ACTION ITEM » Transcribe the entries in full, keeping each word as it is.

Source records »
======

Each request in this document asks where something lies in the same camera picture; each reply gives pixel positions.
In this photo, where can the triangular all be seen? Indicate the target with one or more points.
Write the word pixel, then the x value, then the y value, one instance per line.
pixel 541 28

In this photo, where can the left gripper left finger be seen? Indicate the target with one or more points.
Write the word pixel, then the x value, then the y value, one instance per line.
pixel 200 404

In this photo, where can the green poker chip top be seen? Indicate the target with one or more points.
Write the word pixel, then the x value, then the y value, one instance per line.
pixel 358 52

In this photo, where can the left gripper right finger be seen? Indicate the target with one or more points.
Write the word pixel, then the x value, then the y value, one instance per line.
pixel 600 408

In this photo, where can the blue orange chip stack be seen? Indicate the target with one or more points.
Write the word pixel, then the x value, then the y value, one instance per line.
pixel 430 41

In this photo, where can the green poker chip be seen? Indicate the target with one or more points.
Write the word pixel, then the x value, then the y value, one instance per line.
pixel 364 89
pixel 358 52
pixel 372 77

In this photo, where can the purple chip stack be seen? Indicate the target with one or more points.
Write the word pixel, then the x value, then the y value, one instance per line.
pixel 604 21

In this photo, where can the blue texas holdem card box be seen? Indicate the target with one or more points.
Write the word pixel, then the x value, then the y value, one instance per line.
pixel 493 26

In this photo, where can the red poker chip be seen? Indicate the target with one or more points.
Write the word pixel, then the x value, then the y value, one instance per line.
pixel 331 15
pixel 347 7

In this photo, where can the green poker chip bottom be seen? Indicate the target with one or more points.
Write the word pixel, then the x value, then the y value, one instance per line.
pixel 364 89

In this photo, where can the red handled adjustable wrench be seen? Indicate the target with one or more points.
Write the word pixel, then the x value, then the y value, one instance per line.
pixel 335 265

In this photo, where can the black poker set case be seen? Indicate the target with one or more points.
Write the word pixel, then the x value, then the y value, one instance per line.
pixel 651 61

======

REPLY TO THE TASK »
Each request in this document asks where something lies in the same camera picture; each reply gives pixel positions.
In this photo, where can the triangular all be seen? Indicate the target with one or more points.
Write the word pixel, then the x value, then the y value, one instance per line.
pixel 541 28

In this photo, where can the left gripper left finger be seen? Indicate the target with one or more points.
Write the word pixel, then the x value, then the y value, one instance per line.
pixel 200 404

In this photo, where can the green poker chip top be seen? Indicate the target with one or more points.
Write the word pixel, then the x value, then the y value, one instance per line.
pixel 358 52

In this photo, where can the left gripper right finger be seen? Indicate the target with one or more points.
Write the word pixel, then the x value, then the y value, one instance per line.
pixel 600 408

In this photo, where can the blue orange chip stack be seen? Indicate the target with one or more points.
Write the word pixel, then the x value, then the y value, one instance per line.
pixel 430 41

In this photo, where can the green poker chip be seen? Indicate the target with one or more points.
Write the word pixel, then the x value, then the y value, one instance per line.
pixel 364 89
pixel 358 52
pixel 372 77

In this photo, where can the purple chip stack be seen? Indicate the target with one or more points.
Write the word pixel, then the x value, then the y value, one instance per line.
pixel 604 21

In this photo, where can the blue texas holdem card box be seen? Indicate the target with one or more points.
Write the word pixel, then the x value, then the y value, one instance per line.
pixel 493 26

In this photo, where can the red poker chip be seen? Indicate the target with one or more points.
Write the word pixel, then the x value, then the y value, one instance per line.
pixel 331 15
pixel 347 7

In this photo, where can the green poker chip bottom be seen? Indicate the target with one or more points.
Write the word pixel, then the x value, then the y value, one instance per line.
pixel 364 89

In this photo, where can the red handled adjustable wrench be seen? Indicate the target with one or more points.
Write the word pixel, then the x value, then the y value, one instance per line.
pixel 335 265

In this photo, where can the black poker set case be seen? Indicate the target with one or more points.
Write the word pixel, then the x value, then the y value, one instance per line.
pixel 651 61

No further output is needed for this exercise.